Domestic water recycling ideas

January 25, 2013 at 11:14 am

Even though most of the earth’s surface is covered in water, only one percent of this is freshwater. With the UK among those countries now facing alternate dry and wet spells, more and more people are looking at ways to conserve the most precious and arguably the most wasted of natural resources, water.

In terms of recycling water within the home, the watchword of the moment is grey water. This refers to mains water that is no longer suitable for drinking, due to the fact that it has been contaminated by prior use. It is far from useless, however, and can be recycled easily. Water from bathroom sinks, showers and baths all counts as grey water. Depending on the type of detergents and washing up liquids you use, water from the washing machine and the kitchen sink may also be recycled but you must avoid products containing harmful chemicals such as boron.

Perhaps the simplest form of water recycling is the extension of gutters coming from the roof in order to water the garden. Alternatively you could divert that water into a barrel and attach a hose to it. Chlorine free, it’s even better than mains water for the garden.

The next stage in water recycling requires a bit of plumbing. There are now commercially available units that take water from bathroom sinks, bath and shower and divert it to the toilet cistern ready for flushing. More advanced systems collect all grey water in a separate tank and re-route it as required; you can even install a UV filter to render harvested rain water fit for drinking.
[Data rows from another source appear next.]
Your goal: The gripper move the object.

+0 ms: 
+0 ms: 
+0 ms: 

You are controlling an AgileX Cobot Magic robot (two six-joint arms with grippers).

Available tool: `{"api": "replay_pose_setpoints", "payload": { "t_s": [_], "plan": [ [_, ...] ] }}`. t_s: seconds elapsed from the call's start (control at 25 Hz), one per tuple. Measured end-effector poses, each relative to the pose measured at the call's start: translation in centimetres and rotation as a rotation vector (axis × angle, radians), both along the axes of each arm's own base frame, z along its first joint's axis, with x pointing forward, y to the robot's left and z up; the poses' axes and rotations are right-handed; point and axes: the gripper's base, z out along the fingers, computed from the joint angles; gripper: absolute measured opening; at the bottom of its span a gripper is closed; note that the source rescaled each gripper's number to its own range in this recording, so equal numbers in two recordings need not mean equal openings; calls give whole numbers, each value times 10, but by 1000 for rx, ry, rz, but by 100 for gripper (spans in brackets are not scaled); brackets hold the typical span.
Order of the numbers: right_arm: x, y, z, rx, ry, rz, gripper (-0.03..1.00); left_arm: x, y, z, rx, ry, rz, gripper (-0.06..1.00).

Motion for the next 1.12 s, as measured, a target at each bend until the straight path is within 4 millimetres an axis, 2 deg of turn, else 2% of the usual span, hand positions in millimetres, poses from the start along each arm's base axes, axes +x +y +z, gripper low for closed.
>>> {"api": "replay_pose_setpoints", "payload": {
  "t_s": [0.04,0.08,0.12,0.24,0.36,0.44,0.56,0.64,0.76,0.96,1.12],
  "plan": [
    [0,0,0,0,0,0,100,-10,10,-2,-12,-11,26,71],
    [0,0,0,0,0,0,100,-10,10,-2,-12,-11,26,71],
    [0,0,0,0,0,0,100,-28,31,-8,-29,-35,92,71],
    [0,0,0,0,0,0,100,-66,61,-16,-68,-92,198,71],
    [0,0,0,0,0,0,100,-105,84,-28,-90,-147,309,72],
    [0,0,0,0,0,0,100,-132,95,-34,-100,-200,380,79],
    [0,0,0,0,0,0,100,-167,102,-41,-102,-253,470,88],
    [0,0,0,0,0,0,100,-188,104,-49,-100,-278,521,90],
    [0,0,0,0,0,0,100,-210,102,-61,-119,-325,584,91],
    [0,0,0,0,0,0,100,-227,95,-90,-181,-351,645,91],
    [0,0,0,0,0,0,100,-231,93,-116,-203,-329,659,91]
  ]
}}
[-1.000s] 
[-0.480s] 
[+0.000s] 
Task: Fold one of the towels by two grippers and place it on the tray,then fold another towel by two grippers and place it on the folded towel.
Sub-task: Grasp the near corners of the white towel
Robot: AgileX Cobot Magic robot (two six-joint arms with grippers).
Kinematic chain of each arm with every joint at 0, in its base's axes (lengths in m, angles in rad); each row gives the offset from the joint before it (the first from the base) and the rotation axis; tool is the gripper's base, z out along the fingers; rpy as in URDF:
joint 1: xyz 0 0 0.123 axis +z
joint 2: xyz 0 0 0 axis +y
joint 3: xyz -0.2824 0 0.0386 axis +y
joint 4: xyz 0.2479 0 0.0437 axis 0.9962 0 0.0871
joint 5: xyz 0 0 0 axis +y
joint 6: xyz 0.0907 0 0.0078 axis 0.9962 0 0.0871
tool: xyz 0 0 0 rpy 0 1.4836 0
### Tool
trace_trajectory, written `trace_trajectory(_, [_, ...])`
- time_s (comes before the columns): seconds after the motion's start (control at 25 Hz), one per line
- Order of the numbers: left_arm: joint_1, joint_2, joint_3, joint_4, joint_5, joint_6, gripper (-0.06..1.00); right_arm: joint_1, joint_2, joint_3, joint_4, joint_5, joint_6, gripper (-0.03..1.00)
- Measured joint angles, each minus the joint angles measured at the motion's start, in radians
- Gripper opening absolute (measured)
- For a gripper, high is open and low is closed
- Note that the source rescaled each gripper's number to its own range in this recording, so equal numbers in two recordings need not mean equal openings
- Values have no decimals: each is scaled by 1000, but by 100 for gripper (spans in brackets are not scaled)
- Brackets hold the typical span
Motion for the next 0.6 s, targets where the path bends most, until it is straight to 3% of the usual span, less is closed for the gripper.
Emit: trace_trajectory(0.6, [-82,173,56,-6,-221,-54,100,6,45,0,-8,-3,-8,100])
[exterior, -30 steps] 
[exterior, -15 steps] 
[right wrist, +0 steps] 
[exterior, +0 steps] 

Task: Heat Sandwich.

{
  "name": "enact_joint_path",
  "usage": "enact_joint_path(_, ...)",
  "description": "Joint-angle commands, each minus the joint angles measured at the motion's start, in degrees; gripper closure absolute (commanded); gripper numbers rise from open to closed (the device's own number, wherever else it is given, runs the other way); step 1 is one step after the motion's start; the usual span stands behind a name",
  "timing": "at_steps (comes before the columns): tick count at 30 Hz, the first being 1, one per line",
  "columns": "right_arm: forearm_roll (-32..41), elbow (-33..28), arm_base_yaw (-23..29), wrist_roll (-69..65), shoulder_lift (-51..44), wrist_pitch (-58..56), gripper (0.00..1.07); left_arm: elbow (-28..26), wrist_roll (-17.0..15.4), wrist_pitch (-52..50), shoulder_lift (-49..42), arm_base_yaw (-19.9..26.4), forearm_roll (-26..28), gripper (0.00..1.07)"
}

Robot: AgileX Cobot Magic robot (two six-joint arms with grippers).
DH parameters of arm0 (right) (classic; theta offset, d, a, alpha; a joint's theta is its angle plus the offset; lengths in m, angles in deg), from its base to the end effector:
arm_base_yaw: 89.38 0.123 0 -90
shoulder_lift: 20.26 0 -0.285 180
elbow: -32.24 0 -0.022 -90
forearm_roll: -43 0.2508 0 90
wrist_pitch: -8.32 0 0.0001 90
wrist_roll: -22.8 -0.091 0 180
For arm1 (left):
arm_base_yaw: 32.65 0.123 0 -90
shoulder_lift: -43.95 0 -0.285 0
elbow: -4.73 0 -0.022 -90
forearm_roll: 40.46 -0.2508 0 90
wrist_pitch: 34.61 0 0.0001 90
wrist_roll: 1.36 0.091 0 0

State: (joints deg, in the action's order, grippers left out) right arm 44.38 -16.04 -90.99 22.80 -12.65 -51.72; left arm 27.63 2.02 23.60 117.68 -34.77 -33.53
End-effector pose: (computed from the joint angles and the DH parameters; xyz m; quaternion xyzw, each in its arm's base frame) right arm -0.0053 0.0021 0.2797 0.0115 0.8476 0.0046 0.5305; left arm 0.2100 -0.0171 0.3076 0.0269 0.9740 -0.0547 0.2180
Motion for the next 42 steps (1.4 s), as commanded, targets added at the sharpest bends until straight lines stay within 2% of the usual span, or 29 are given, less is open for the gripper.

However, before we get into septic tanks, sand filtration systems and rainwater harvesting we need to change our attitude to water, all too often seen as a free and endless resource. Once we do that then we can put into play all kinds of simple ideas to conserve and recycle water. For example, wash your vegetables in a basin then pour that onto the plants, do the same with water from cleaning a fish tank. If you have been boiling vegetables, then the nutrients and flavour make for a great stock. Stack your plants so that the excess run-off from one goes to feed another. These are all simple and ingenious ideas that add up to a healthier environment, and bank account too.